## Exercise requirements
Look through the data below, and copy each line that carries the word "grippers".

## Recorded information

______

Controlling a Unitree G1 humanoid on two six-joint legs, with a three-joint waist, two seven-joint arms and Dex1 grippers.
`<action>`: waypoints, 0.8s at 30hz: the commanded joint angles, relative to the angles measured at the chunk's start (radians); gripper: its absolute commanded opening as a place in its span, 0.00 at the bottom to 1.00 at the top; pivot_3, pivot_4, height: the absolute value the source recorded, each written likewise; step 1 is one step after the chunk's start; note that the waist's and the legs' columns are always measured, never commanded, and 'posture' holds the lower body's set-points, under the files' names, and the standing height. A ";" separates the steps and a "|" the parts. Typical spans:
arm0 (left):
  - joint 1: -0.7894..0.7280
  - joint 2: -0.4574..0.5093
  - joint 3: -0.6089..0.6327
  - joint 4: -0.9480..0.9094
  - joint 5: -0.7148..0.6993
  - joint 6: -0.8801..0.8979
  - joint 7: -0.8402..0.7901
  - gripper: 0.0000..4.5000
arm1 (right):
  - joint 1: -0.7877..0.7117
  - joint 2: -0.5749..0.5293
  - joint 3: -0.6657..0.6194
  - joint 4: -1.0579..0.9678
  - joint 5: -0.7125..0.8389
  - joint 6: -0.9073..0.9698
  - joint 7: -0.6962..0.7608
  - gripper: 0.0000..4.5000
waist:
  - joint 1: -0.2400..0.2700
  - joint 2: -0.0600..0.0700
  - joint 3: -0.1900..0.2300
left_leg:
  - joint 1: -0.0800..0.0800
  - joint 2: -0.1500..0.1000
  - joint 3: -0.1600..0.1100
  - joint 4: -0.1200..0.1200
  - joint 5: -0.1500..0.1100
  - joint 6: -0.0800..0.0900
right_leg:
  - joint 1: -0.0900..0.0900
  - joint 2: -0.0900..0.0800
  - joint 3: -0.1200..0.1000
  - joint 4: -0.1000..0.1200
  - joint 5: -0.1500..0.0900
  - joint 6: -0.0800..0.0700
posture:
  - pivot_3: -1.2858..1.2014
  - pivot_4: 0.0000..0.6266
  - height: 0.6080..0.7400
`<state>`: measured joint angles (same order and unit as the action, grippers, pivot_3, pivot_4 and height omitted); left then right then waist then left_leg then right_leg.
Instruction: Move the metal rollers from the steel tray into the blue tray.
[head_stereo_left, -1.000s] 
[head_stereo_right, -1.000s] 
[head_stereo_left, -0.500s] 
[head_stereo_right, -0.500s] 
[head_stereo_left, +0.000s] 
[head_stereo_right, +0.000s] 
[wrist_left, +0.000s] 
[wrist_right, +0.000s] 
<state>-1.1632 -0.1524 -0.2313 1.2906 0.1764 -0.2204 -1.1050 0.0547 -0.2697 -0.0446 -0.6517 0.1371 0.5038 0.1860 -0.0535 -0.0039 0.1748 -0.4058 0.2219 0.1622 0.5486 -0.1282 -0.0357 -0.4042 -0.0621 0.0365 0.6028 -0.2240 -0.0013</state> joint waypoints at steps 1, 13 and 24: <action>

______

## Finished task
Controlling a Unitree G1 humanoid on two six-joint legs, with a three-joint waist, two seven-joint arms and Dex1 grippers.
`<state>`: measured joint angles (same order and unit as the action, grippers, pivot_3, pivot_4 and height omitted); left then right then waist then left_leg then right_leg.

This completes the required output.